In his first season as the Washington Football Team's head coach, Ron Rivera led the club to the NFC East title while battling through cancer, radiation and chemotherapy. He was diagnosed in August and coached through treatments, missing all of two practices and part of a third.
"The fatigue, how tired you get, at times you get nauseous," he said last year. "At times your equilibrium is messed around with, almost a sense of vertigo. And then the nausea. It hits you at any time, anywhere. But the fatigue, going out to practice it limited me, and that bothers me because I can't coach the way I coach."
Because doctors caught his squamous cell carcinoma -- a common type of skin cancer -- early, Rivera was fortunate. Much more fortunate than most. He underwent his final round of chemo in late October and was declared cancer free in late January.
Still, Rivera is not out of the woods. Cancer weakened his immune system, making him more susceptible to catching COVID-19 and more vulnerable to its effects.
As he prepares to coach a second season amid (yet another) rise in cases nationwide, Rivera vented to reporters Tuesday that his team has among the lowest vaccination rates in the NFL.
The NFL and NFLPA are not mandating vaccination for players, but the league is doing everything in its collectively-bargained power to entice players to get vaxxed and make life difficult for those who don't.
Still, the WFT is among five NFL teams with less than 70 percent of their roster receiving at least one jab. In fact, Washington hasn't crossed 60 percent yet, Rivera said. (On the flip side, nine teams blast vaccination rates above 90 percent.)

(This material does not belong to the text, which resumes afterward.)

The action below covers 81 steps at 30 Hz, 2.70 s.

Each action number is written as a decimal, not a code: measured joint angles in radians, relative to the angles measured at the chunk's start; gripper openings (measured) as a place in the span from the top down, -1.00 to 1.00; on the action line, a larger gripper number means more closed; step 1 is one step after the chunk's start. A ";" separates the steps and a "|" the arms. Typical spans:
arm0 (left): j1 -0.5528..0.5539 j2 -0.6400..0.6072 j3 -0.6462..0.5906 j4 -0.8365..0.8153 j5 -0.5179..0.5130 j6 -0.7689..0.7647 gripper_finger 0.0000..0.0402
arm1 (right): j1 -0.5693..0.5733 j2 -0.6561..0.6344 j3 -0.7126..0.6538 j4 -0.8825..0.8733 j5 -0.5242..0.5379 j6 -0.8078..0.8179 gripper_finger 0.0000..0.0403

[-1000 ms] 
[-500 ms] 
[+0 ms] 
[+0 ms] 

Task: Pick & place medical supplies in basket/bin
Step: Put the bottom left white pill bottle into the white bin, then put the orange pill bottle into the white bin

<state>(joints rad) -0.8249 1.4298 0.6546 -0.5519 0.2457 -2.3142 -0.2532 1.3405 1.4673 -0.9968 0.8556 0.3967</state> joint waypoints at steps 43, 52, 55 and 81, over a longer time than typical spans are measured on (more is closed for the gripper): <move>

High numbers of vaccinated players is a decided competitive advantage in 2021, and low numbers are a competitive liability -- ranging from inconvenient testing and meeting regiments all the way to the possibility of forfeits.
The virus and vaccinations will be an ongoing subplot in college and professional football in 2021, and perhaps the most interesting sub-subplots will be how teams with high and low vaccination rates fare on the field. With around six weeks until opening weekend, Rivera doesn't want his team on the wrong side of that metric.